Land Use and Zoning Approvals: Verification of the approved Change of User and zoning permissions from the County Government is vital to ensure the multi-unit development is legal on that parcel of land.
Building and Environmental Permits: The developer must possess approved building plans from the County Government and a valid National Environment Management Authority (NEMA) license.
National Construction Authority (NCA) Registration: Confirmation that the project is registered with the NCA, assuring that the construction adheres to national standards. The absence of any of these is a major legal red flag that could lead to project halt or even demolition.
The Sale Agreement is the single most powerful legal tool for the buyer, and it must explicitly address the inherent risks of the off-plan model. Buyers must resist signing one-sided contracts often presented by developers and ensure the following protective clauses are included:
Payment Security (Escrow): To mitigate the risk of developer insolvency or fraud, the payment structure should ideally incorporate an Escrow Account. Payments made by the buyer should be held by a neutral third party (like the buyer’s lawyer or a trusted bank) and only released to the developer upon verification by an independent Quantity Surveyor (QS) that specific construction milestones have been achieved. This ties the buyer’s capital release to tangible project progress.
Time and Penalties: The agreement must stipulate a fixed Completion Date and a “Long Stop Date,” which is the final permissible date for completion. Crucially, it must include a clear and enforceable clause for Liquidated Damages (a pre-agreed financial penalty) payable by the developer for every day or month the handover is delayed past the contractual date. Without this penalty, the developer has little financial incentive to deliver on time.
Detailed Specifications and Misrepresentation: The contract must attach a comprehensive Schedule of Finishes and Fittings detailing the brand, quality, and colour of everything from floors to sanitary ware. This legally binds the developer to the advertised quality and provides a clear basis for legal action if the delivered unit is substandard, a common complaint in the Kenyan market.

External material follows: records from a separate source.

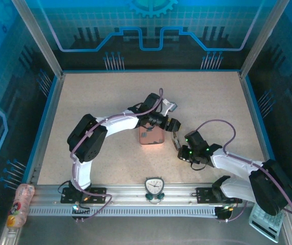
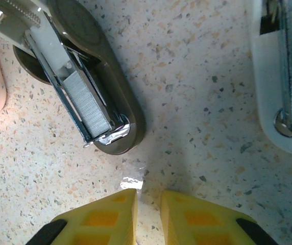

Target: Load the staples into the stapler

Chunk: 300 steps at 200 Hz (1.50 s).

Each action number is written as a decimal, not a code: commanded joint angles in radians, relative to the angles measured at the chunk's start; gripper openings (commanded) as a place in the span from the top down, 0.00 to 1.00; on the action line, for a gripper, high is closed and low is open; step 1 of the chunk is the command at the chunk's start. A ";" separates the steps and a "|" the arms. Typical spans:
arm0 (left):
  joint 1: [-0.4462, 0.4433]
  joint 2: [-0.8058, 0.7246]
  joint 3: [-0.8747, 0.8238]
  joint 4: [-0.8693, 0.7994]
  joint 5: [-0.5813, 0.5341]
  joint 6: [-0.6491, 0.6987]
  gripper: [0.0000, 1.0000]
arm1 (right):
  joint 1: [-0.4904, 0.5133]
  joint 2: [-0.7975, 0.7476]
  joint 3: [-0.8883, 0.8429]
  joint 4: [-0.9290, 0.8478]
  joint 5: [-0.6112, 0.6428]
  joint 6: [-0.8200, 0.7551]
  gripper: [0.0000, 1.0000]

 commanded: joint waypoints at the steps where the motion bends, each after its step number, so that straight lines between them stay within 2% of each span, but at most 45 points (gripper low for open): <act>1: -0.020 0.037 0.024 -0.065 0.016 0.004 0.27 | -0.023 0.032 -0.009 0.085 0.017 -0.020 0.79; 50: -0.039 0.065 0.031 -0.067 0.046 0.005 0.30 | -0.046 0.050 -0.009 0.094 0.018 -0.038 0.81; 103: -0.053 0.057 -0.006 0.033 0.162 -0.021 0.34 | -0.080 0.061 -0.013 0.128 0.013 -0.064 0.82; 149: -0.070 0.059 -0.031 0.071 0.239 -0.025 0.34 | -0.092 0.072 -0.005 0.151 -0.021 -0.095 0.82; 200: -0.059 0.030 -0.034 0.006 0.199 0.018 0.33 | -0.092 -0.096 -0.003 0.009 -0.023 -0.109 0.75; 238: -0.014 -0.039 -0.096 0.077 0.136 -0.065 0.33 | -0.095 -0.232 0.047 -0.154 -0.002 -0.141 0.72; 255: 0.009 -0.083 -0.132 0.108 0.112 -0.083 0.32 | -0.098 -0.222 0.096 -0.196 0.010 -0.172 0.71; 300: 0.059 -0.163 -0.181 0.105 0.089 -0.070 0.32 | -0.116 -0.052 0.243 -0.237 0.004 -0.269 0.71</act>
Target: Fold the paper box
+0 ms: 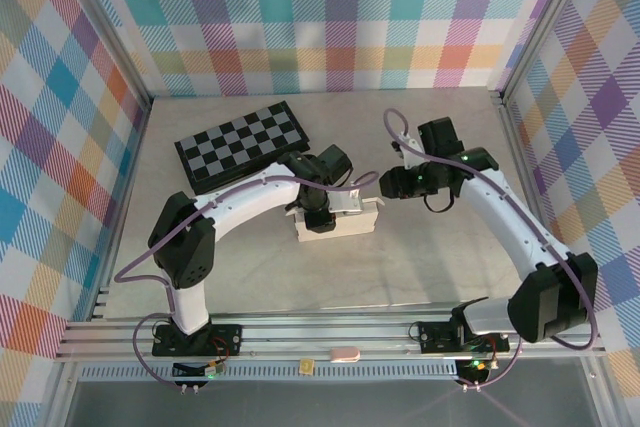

Dealing with Encumbrances: If the project land is charged to a bank (a common practice for construction financing), the contract must include a legally binding undertaking from the developer and the bank to issue a Partial Discharge of Charge for the buyer’s specific unit upon payment of the purchase price. This ensures the buyer receives a clean title, free from the developer’s pre-existing debt.
The final stage involves securing the house and the title. Upon Practical Completion, the buyer must conduct a thorough Joint Inspection with the developer to create a Snagging List of defects. The developer is legally obligated to rectify these snags before final handover.
After handover, the contract must define the Defects Liability Period (DLP), typically a period of between 6 to 12 months, during which the developer is responsible for fixing any patent (visible) or latent (hidden structural) defects that emerge. Recent Kenyan regulations have sought to strengthen protection against structural defects, highlighting the developer’s responsibility here.
The final legal objective is Title Perfection. For apartment blocks, the developer must adhere to the Sectional Properties Act, 2020, which mandates the issuance of a Sectional Title to each unit owner. This is a critical protection, granting direct ownership and shared interest in common areas, replacing the less secure Sub-Lease model. The Sale Agreement must specify the timeline for the registration and issuance of this individual title deed.
By diligently verifying the developer’s stability, ensuring all regulatory compliance, structuring payments via an escrow mechanism, and securing robust contractual protections regarding time and quality, the buyer maximizes their legal and financial security, moving from a mere promise to the acquisition of a credible house in the Kenyan property landscape.